The suspect accused in killing Heather Heyer and injuring several others in the Charlottesville (VA) white supremacist march last summer by intentionally striking them with a car has been indicted on 30 counts which include hate crimes resulting in death and bodily injury. The indicted man also faces state charges of first-degree murder and other crimes.

White supremacists plan to celebrate their rally when they killed a woman, injured others, and generally beat up people. The National Park Service has approved an initial request for its anniversary “Unite the Right” rally across from the White House on August 11-12. Charlottesville has already denied an application for its city in “Emancipation Park”, but the organizer is suing.  What can go wrong?

Indiana is being sued for restricting women’s access to abortions. The state’s new law also bans telemedicine. Students at the University of Notre Dame are suing the Indiana school and DDT after the university used religious objections to drop coverages for some types of birth control.

After civil rights groups sued Boston Public Schools for giving student information to ICE, its superintendent, Tommy Chang, has resigned with no reason. Federal law bans schools from asking students about their immigration status, but the lawsuit accuses the district of having a “school to deportation pipeline,” stating without evidence that a student was involved in a gang and giving that allegation to law enforcement, including ICE.

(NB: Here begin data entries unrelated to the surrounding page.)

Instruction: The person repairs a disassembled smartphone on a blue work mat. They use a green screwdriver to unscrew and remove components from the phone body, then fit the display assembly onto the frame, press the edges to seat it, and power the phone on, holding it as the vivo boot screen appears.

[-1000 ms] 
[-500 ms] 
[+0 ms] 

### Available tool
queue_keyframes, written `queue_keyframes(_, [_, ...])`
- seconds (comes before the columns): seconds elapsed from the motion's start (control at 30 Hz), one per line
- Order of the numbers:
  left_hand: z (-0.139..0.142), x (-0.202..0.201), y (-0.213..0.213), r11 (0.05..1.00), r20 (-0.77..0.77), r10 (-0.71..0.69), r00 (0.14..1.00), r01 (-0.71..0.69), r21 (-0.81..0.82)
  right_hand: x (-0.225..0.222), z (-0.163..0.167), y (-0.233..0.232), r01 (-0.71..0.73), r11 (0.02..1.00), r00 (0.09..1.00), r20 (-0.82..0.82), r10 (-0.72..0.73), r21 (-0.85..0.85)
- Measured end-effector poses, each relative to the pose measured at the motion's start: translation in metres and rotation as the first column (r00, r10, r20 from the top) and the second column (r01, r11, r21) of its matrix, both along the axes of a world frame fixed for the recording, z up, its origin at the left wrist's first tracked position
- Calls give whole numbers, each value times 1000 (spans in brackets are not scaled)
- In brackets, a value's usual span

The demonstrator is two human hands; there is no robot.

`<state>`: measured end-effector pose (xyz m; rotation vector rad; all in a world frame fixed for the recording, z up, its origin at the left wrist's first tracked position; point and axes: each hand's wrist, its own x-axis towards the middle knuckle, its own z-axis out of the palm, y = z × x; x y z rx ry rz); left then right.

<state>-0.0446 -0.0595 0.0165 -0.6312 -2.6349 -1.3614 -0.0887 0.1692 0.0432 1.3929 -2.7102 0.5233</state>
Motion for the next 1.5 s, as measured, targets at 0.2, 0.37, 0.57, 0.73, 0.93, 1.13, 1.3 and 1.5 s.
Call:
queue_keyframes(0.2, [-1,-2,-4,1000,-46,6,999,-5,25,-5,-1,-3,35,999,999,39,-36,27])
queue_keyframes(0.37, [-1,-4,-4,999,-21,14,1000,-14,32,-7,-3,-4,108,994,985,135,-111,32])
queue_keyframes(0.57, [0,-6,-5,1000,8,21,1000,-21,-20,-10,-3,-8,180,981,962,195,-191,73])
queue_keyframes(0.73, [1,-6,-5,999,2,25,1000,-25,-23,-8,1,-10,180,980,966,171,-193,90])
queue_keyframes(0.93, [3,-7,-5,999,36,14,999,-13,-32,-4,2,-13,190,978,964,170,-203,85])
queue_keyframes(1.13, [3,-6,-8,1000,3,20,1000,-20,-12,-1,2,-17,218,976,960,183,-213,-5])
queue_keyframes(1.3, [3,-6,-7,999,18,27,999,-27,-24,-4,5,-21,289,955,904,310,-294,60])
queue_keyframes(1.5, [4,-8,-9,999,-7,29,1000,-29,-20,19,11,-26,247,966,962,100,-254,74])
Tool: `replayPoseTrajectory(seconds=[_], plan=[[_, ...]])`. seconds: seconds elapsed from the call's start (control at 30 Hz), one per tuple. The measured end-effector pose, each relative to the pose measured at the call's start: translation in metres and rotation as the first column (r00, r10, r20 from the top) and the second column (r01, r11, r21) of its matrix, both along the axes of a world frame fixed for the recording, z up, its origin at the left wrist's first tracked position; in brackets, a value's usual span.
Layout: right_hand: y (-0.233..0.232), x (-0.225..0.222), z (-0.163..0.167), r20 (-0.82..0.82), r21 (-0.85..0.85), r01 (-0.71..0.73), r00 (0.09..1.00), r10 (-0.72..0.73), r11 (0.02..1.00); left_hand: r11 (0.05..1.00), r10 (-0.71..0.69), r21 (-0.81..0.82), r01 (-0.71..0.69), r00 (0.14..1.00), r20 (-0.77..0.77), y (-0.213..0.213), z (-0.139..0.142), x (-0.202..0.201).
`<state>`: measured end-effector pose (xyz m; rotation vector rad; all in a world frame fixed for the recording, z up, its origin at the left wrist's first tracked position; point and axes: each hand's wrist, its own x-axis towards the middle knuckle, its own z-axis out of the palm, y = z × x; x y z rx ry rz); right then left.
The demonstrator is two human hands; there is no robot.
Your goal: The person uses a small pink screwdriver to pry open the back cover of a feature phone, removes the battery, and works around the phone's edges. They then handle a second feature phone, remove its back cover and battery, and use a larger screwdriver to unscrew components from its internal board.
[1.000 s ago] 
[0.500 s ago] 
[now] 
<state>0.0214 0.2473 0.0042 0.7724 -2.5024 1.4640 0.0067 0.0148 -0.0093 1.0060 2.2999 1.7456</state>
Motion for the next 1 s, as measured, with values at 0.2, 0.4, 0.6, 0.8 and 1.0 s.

A possible lawsuit in waiting occurred after North Carolina’s General Assembly overrode the governor’s veto of a “sore loser” bill that the state Board of Elections plans to enact retroactively. The new law states that candidates who lose in a primary cannot run in a general election with another party’s backing, specifically addressing three state candidates now represented by the conservative Constitution Party. Republicans fear that this candidate will split the conservative vote, helping the Democrat to win in the fall general election. The Constitution party selected its candidates and presented the names to the Board of Elections two days before the successful vote on the law. The U.S. Constitution prohibits ex post facto laws, ones trying to make an act illegal that was legal when committed.

The General Assembly also restructured judicial election districts in four counties, forcing ten candidates already in the races to either withdraw or refile, with the GOP hopes that new judges would support GOP ideology.  The new law requires that ballots post the political affiliations of the candidates beside their names.

One loss for the people came when a judge tossed out a case against Big Oil that would have required them to pay for costs in adapting to climate change. The judge seemed sympathetic to the plaintiffs’ charge that oil companies have done great damage, but he decided for the companies because it would open out a number of other lawsuits that might put fossil fuel producers out of business. The plaintiffs’ lawyer was pleased “that these companies can no longer deny [climate change] is real and valid.”

Supreme Court rulings are coming back to haunt the rights of people. When Chief Justice John Roberts wrote the majority opinion allowing unlimited donations to superpacs, it was with the provision that they stay separate from candidates’ campaigns. Now the FEC is okaying coordination allowing candidates to guide allied groups toward messaging by selective public statements about their campaign needs. The fake veil has been shredded.